I do not plan to quit, my King makes it very clear that is not an option. I truly want to stay with my current local church until I’m done. I do not plan to aim for lesser things and accommodate toxicity in the Church. I will not stop preaching truth in love from the Bible or seeking the 51%. Still, for the moment, I will rest. I will pray the LORD reveals a way forward that humbles me and makes me more dependent upon His grace. I will pray that the roots of the growing simple majority will become more fruitful. I hope the local church I serve will realize that this, like a marriage, is a relationship that prospers and fulfills by mutual consent and commitment. This season of burnout will pass but I cannot do it alone.

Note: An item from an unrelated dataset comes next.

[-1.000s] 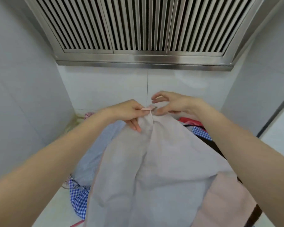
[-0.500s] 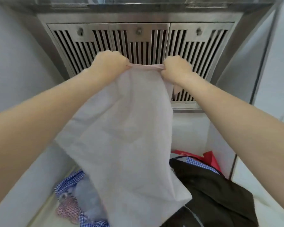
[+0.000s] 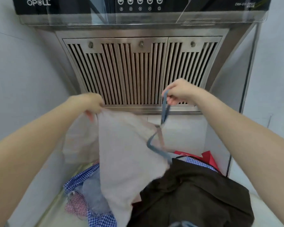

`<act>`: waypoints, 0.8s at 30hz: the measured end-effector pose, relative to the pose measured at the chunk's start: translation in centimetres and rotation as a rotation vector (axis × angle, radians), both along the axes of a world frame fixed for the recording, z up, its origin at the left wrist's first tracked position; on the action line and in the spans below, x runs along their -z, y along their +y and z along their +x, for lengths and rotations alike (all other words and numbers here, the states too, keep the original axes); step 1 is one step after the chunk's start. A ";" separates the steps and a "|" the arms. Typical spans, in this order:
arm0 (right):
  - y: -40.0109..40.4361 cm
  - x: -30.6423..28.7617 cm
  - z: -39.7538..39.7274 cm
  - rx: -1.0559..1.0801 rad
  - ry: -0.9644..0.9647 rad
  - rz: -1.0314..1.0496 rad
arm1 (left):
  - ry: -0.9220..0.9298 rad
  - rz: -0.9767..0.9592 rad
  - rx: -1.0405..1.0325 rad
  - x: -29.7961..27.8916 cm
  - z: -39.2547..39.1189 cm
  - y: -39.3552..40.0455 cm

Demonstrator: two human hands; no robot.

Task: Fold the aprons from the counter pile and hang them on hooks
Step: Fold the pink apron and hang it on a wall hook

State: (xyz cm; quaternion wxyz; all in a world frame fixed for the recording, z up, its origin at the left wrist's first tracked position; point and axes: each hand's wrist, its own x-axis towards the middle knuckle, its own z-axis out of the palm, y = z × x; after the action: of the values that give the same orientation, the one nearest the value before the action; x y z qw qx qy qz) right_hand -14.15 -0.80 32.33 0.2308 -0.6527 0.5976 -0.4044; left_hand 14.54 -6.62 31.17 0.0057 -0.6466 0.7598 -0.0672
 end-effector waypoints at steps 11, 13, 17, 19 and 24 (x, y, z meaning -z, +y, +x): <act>-0.1 -1.4 4.7 -0.191 -0.127 -0.229 | 0.436 0.246 0.348 4.2 -9.3 1.7; -0.6 -0.7 2.1 -0.005 0.145 -0.103 | 0.551 0.169 0.287 3.3 -9.0 1.2; 0.1 2.7 -0.4 -0.031 0.086 0.220 | 0.954 -0.021 0.089 0.4 -9.1 -0.3; 0.0 5.1 -0.1 -0.151 0.200 0.378 | 1.086 -0.030 0.094 -0.8 -10.2 -0.3; -1.9 8.2 -2.2 0.189 0.566 0.229 | 1.045 -0.131 0.292 -4.0 -14.7 0.3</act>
State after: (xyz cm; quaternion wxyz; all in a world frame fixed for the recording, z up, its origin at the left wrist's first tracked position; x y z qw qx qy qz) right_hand -16.32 -2.74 24.15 0.0890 -0.6507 0.7377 -0.1565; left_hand -0.19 -6.29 35.14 -0.4225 -0.4806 0.7375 0.2157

There’s another passage from the same chapter of Hebrews that says, “It is for discipline that you have to endure. God is treating you as sons. For what son is there whom his father does not discipline?” (Hebrews 12:7) I have no doubt that our LORD is using these circumstances to direct me and refine my discipleship since my journey toward personal holiness means more than my success as a pastor. Likewise, the LORD using your current state of affairs, maybe even our shared journey through this week, to grow your devotion to discipleship. Will you join me in becoming a simple majority for His Name’s sake?